[Exercise directions]: Write the entries out again. Each one must match exactly.

[Extracted data entries]

☆ ☆ ☆ ☆

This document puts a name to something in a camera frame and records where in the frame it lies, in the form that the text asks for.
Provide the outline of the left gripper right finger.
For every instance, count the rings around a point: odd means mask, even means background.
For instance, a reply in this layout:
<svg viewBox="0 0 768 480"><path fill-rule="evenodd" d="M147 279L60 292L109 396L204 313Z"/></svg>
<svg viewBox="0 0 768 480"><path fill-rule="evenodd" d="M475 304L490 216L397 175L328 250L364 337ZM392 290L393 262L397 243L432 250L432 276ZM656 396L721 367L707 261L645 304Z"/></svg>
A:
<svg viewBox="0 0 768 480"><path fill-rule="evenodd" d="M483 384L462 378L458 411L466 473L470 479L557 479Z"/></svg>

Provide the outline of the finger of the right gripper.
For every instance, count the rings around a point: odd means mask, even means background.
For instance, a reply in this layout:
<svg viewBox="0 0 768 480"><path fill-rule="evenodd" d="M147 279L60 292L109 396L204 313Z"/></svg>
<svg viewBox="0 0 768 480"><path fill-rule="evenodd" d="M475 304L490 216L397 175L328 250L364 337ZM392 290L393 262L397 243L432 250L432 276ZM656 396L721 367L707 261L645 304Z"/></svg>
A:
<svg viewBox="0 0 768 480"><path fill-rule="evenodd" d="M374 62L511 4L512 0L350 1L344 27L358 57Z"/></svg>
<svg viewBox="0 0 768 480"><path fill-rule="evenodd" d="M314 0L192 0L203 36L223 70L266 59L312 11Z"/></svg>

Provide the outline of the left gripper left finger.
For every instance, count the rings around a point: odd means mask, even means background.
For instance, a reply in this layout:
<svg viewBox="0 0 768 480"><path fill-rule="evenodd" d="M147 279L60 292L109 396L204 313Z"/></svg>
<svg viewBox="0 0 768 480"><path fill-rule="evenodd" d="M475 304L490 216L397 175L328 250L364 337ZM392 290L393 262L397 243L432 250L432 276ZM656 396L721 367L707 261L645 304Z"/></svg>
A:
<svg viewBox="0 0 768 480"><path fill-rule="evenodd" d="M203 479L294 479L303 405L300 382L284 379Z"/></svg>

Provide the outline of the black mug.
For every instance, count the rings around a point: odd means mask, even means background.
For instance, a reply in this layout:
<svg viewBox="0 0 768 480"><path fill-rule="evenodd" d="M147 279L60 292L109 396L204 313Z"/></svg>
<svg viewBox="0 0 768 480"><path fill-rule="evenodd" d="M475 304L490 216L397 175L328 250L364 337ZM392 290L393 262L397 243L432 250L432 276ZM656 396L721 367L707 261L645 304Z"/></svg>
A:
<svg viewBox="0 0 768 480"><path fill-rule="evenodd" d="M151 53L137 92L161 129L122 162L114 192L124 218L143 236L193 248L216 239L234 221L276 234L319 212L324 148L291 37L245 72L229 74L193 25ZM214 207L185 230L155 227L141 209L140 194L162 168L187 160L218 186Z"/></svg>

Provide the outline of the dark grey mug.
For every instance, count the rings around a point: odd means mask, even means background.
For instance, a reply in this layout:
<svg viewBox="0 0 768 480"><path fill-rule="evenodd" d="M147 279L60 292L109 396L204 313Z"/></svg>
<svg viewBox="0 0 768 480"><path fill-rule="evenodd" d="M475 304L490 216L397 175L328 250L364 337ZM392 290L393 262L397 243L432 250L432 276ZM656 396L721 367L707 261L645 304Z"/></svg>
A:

☆ ☆ ☆ ☆

[Exercise result]:
This document puts a name to something in a camera frame and records where in the frame it lies, in the form that the text asks for.
Provide the outline of the left gripper right finger.
For every instance, count the rings around a point: odd means mask, even means background.
For instance, a reply in this layout:
<svg viewBox="0 0 768 480"><path fill-rule="evenodd" d="M147 279L60 292L109 396L204 313Z"/></svg>
<svg viewBox="0 0 768 480"><path fill-rule="evenodd" d="M475 304L490 216L397 175L328 250L364 337ZM392 290L393 262L397 243L432 250L432 276ZM656 396L721 367L707 261L645 304Z"/></svg>
A:
<svg viewBox="0 0 768 480"><path fill-rule="evenodd" d="M483 384L462 378L458 411L466 473L470 479L557 479Z"/></svg>

Provide the outline of the finger of the right gripper.
For every instance, count the rings around a point: odd means mask, even means background.
For instance, a reply in this layout:
<svg viewBox="0 0 768 480"><path fill-rule="evenodd" d="M147 279L60 292L109 396L204 313Z"/></svg>
<svg viewBox="0 0 768 480"><path fill-rule="evenodd" d="M475 304L490 216L397 175L328 250L364 337ZM392 290L393 262L397 243L432 250L432 276ZM656 396L721 367L707 261L645 304Z"/></svg>
A:
<svg viewBox="0 0 768 480"><path fill-rule="evenodd" d="M374 62L511 4L512 0L350 1L344 27L358 57Z"/></svg>
<svg viewBox="0 0 768 480"><path fill-rule="evenodd" d="M314 0L192 0L203 36L223 70L266 59L312 11Z"/></svg>

Provide the outline of the left gripper left finger.
For every instance, count the rings around a point: odd means mask, even means background.
For instance, a reply in this layout:
<svg viewBox="0 0 768 480"><path fill-rule="evenodd" d="M147 279L60 292L109 396L204 313Z"/></svg>
<svg viewBox="0 0 768 480"><path fill-rule="evenodd" d="M475 304L490 216L397 175L328 250L364 337ZM392 290L393 262L397 243L432 250L432 276ZM656 396L721 367L707 261L645 304Z"/></svg>
A:
<svg viewBox="0 0 768 480"><path fill-rule="evenodd" d="M203 479L294 479L303 405L300 382L284 379Z"/></svg>

Provide the outline of the black mug.
For every instance, count the rings around a point: odd means mask, even means background.
For instance, a reply in this layout:
<svg viewBox="0 0 768 480"><path fill-rule="evenodd" d="M147 279L60 292L109 396L204 313Z"/></svg>
<svg viewBox="0 0 768 480"><path fill-rule="evenodd" d="M475 304L490 216L397 175L328 250L364 337ZM392 290L393 262L397 243L432 250L432 276ZM656 396L721 367L707 261L645 304Z"/></svg>
A:
<svg viewBox="0 0 768 480"><path fill-rule="evenodd" d="M151 53L137 92L161 129L122 162L114 192L124 218L143 236L193 248L216 239L234 221L276 234L319 212L324 148L291 37L245 72L229 74L193 25ZM214 207L185 230L155 227L141 209L140 194L162 168L187 160L218 186Z"/></svg>

Provide the outline of the dark grey mug.
For every instance, count the rings around a point: odd means mask, even means background.
For instance, a reply in this layout:
<svg viewBox="0 0 768 480"><path fill-rule="evenodd" d="M147 279L60 292L109 396L204 313Z"/></svg>
<svg viewBox="0 0 768 480"><path fill-rule="evenodd" d="M475 304L490 216L397 175L328 250L364 337ZM392 290L393 262L397 243L432 250L432 276ZM656 396L721 367L707 261L645 304Z"/></svg>
A:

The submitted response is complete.